Contract provisions which allow for nonperformance or for delays of construction completion beyond the two-year period are acceptable if such provisions are legally recognized as defenses to contract actions in the jurisdiction where the building is being erected. For example, provisions to allow time extensions for events or occurrences such as acts of God, casualty losses or material shortages are generally permissible.

(Emphasis added). There is nothing in these guidelines that specifically prohibits language permitting extensions of time for acts of God or material shortages, which are two examples of the impossibility defense listed in the contract at issue.
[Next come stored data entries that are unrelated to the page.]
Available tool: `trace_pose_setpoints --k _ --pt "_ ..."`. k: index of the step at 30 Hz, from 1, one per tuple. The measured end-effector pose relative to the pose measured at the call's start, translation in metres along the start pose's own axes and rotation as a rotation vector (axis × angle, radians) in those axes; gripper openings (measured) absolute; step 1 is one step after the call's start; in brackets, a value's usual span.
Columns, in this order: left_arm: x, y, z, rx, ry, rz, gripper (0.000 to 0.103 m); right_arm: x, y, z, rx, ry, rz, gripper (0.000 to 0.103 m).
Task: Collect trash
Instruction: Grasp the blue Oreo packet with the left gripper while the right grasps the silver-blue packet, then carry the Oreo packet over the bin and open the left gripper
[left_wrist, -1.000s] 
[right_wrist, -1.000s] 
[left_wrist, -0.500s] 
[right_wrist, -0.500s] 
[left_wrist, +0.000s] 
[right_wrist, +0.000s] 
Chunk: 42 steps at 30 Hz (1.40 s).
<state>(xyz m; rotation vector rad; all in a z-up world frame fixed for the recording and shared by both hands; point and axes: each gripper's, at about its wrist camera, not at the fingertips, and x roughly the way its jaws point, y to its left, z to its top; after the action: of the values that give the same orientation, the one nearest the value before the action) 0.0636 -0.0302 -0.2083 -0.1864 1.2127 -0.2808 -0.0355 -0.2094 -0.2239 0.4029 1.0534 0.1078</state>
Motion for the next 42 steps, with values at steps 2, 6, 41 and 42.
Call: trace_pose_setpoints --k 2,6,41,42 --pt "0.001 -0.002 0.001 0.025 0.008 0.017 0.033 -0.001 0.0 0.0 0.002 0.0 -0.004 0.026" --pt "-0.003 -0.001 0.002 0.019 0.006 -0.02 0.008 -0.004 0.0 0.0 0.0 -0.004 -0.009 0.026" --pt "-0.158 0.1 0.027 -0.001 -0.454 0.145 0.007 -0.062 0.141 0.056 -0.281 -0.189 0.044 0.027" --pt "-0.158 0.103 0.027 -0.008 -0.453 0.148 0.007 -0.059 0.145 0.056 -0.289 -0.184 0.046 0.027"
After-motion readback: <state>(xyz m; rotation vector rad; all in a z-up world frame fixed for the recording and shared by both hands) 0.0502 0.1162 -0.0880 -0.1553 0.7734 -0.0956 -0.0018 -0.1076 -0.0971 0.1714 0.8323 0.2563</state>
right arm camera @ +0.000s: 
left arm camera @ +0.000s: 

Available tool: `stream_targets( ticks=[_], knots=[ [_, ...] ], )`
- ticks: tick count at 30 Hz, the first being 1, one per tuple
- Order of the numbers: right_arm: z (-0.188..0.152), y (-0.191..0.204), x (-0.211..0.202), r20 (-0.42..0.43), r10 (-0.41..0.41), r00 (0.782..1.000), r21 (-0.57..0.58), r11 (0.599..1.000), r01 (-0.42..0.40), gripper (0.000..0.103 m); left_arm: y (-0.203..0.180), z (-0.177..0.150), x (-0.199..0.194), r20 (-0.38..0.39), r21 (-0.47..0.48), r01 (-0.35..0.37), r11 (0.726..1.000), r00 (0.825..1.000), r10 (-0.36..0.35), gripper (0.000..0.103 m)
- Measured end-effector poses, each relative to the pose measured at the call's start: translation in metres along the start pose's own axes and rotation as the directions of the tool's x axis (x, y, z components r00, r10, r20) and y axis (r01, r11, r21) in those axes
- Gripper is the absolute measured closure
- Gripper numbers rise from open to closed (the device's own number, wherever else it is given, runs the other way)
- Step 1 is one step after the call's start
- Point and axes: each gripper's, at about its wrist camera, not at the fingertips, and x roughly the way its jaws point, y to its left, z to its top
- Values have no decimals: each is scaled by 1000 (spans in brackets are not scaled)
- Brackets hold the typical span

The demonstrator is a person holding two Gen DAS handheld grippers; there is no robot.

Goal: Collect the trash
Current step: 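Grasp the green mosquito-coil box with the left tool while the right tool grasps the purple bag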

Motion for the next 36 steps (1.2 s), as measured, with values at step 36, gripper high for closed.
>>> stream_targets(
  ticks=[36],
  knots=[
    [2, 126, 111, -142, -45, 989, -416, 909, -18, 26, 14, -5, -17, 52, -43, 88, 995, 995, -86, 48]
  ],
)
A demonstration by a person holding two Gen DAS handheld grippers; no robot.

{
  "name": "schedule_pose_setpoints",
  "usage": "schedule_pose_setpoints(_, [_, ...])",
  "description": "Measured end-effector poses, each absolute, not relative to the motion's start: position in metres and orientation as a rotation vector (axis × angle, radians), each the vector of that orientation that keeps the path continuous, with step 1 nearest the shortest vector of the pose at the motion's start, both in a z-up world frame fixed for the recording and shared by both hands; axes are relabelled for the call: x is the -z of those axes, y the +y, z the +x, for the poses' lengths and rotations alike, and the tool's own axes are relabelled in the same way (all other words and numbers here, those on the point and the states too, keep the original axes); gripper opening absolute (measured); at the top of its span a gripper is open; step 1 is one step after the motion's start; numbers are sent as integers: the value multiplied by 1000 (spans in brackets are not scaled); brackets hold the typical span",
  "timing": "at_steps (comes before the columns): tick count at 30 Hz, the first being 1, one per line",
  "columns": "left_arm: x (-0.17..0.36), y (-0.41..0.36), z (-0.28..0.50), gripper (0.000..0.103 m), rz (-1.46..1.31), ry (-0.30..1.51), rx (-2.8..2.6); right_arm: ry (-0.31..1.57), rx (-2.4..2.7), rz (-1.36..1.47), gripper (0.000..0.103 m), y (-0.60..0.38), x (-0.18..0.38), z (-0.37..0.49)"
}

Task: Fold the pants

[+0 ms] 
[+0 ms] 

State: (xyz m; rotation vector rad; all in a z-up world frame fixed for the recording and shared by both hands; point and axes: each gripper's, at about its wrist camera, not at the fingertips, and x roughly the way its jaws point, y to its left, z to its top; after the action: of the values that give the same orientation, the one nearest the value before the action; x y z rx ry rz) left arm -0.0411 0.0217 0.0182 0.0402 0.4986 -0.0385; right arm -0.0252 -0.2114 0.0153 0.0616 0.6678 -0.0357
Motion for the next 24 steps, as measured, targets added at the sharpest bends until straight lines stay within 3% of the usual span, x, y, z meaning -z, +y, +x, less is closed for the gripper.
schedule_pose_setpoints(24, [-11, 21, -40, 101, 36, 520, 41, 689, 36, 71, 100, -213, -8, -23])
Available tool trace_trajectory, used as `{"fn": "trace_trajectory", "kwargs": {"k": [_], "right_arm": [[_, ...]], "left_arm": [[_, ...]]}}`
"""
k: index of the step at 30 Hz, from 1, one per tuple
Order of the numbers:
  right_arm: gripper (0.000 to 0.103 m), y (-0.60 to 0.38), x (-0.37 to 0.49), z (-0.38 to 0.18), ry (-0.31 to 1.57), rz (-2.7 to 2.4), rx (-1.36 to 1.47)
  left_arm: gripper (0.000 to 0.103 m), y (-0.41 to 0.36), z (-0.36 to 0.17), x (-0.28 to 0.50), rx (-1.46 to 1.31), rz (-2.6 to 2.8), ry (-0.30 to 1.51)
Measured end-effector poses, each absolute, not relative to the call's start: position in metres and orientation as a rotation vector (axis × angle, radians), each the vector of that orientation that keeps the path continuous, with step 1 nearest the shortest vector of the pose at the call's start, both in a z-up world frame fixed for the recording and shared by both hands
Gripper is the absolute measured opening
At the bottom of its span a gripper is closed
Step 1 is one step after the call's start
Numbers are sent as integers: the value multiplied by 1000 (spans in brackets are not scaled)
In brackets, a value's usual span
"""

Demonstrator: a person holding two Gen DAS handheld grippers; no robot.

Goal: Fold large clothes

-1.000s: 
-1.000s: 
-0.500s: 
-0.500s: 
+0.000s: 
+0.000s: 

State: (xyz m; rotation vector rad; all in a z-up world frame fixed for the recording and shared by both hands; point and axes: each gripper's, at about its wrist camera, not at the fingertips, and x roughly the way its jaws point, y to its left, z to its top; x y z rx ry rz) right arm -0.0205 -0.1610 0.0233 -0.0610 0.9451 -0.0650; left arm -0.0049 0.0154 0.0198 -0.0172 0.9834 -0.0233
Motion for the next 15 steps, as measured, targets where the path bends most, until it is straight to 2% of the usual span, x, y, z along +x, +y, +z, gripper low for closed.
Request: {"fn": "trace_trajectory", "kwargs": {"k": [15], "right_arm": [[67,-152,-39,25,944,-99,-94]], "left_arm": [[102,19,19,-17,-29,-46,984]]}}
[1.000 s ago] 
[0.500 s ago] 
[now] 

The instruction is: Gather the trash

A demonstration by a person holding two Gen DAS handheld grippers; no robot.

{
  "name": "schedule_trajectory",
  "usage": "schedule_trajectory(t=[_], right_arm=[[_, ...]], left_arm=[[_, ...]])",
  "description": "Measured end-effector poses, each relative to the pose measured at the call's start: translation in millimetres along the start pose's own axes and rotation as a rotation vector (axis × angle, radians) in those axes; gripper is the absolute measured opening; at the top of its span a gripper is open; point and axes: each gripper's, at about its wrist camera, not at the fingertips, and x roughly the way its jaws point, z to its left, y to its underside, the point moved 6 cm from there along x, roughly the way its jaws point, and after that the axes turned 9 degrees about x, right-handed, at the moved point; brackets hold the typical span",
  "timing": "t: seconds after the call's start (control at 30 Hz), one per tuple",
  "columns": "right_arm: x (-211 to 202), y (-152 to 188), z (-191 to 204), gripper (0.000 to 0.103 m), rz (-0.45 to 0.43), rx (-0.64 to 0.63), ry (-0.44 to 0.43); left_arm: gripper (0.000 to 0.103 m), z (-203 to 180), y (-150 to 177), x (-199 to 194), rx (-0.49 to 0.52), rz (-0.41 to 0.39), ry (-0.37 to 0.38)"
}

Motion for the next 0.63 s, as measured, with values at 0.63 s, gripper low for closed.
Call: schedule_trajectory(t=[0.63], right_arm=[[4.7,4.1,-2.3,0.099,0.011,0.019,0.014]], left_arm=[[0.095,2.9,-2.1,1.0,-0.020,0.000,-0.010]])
The HUD guidelines next address the necessity of looking toward state law to construe the contract's language:

Because of the variations in applicable contract law among the states and the many different provisions that are used by sellers in construction contracts, HUD may condition its advisory opinions regarding this exemption on representations by local counsel as to the current status of the state law on the relevant issues. For example, the Florida Supreme Court has ruled that there must be an unconditional commitment to complete construction within two years and that the remedies available to the purchaser must not be limited. Samara Dev. Corp. v. Marlow, 556 So.2d 1097 (Fla. 1990).
Guidelines for Exemptions Available Under the ILSFDA, 61 Fed.Reg. at 13603. As noted in the regulation, it is clear that in Florida, the two-year completion provision must be unconditional, which means that construction must be completed within two years, subject only to delays caused by matters legally recognized as defenses to contract actions, such as force majeure clauses. Apart from the existence of a force majeure clause, the contract language must not limit the remedies available to the purchaser.

[F]or example, a clause that provides for a refund of the buyer's deposit if the seller is unable to close for reasons normally within the seller's control is not acceptable for use under this exemption. Similarly, contracts that directly or indirectly waive the buyer's right to specific performance are treated as lacking a realistic obligation to construct. . . . any such right that purchasers have must not be negated. For example, a contract that provides for a refund or a damage action as the buyer's sole remedy would not be acceptable.
Guidelines for Exemptions Available Under the ILSFDA, 61 Fed.Reg. at 13603.

The contract at issue contains one sentence mentioning that completion may be delayed due to "adverse weather, shortages of materials or labor, acts of God or other events beyond the control of the Seller." These examples of impossibility of performance are already provided by Florida law to the seller and therefore do not make the completion date illusory or conditional. The sentences directly following the examples of force majeure deal with a delay in closing, which do not alter the "obligation" to complete construction in two years. The last sentence, like the clause in the contract construed in Pellegrino v. Koeckritz, 2008 WL 6128748 (S.D. 2008), places an unequivocal, unconditional directive that construction must be completed within two years "in any event." The existence of this sentence, coupled with the fact that the contract, in paragraph 19, does not restrict the purchasers' right to specific performance or to recover damages, renders the two-year clause unconditional and therefore exempts this transaction from the strictures of the ILSFDA.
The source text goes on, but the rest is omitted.